An interesting impression. However, I don't do Euron theories, though at the moment he has a (minimal) part in my considerations. It is rather difficult to ignore the fact he plans to attack Oldtown, the heart of the Fo7 for thousands of years, after all.

Yes, didn't mean to digress . I am enjoying your speculation on the faith without having much to say about it.

I just thought that given he specifically said, how do we know if we can fly if we never try, and given his hidden eye, I feel like he is not on the side of fire at all. A lot of things about him lean the other way it seems.

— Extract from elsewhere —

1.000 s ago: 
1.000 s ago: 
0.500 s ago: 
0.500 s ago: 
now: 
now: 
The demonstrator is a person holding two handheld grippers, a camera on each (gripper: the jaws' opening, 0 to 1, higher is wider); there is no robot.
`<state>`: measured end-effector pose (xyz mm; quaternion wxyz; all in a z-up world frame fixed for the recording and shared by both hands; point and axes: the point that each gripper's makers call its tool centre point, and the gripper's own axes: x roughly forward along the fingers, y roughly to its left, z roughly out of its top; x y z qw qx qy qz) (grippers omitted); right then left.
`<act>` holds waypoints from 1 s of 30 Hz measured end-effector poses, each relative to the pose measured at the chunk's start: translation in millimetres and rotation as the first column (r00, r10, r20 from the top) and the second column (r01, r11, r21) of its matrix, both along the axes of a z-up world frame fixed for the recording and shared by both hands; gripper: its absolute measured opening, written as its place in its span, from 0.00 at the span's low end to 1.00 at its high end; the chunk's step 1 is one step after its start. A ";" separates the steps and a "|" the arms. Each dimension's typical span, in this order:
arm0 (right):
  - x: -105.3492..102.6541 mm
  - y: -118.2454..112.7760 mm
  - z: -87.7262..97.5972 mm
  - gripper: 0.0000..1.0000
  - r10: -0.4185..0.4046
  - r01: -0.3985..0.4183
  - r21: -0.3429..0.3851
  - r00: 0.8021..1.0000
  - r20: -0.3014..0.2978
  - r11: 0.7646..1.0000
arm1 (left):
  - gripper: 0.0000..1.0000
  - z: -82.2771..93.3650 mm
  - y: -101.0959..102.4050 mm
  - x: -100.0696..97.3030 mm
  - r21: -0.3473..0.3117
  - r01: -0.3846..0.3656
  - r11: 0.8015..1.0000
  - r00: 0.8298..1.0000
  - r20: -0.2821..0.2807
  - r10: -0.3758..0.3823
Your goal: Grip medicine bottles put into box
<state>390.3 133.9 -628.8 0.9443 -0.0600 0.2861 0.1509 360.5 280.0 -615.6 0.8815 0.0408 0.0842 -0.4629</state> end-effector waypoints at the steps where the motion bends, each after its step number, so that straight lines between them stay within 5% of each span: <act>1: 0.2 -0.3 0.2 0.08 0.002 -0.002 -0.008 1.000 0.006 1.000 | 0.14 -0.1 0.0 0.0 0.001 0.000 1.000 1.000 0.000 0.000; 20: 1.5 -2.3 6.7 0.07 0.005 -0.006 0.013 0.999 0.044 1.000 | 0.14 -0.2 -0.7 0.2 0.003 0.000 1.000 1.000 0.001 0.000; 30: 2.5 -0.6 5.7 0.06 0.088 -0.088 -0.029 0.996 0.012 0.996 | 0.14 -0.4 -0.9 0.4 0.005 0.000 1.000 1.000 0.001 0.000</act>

Including the fact that he is bringing the Qartheen warlocks back into the story and drinks shade of the evening. It is a different kind of tree, but has very apparent parallels to weirwood magic. It seems that warlocks too preserve a distorted form of life long after its best before date, and that they play with time and perceptions of it. Warlocks make me think we should be looking at all those part-black part-white elements more carefully, such as the doors of the House of Black and White, and of Tobho Mott's atelier. 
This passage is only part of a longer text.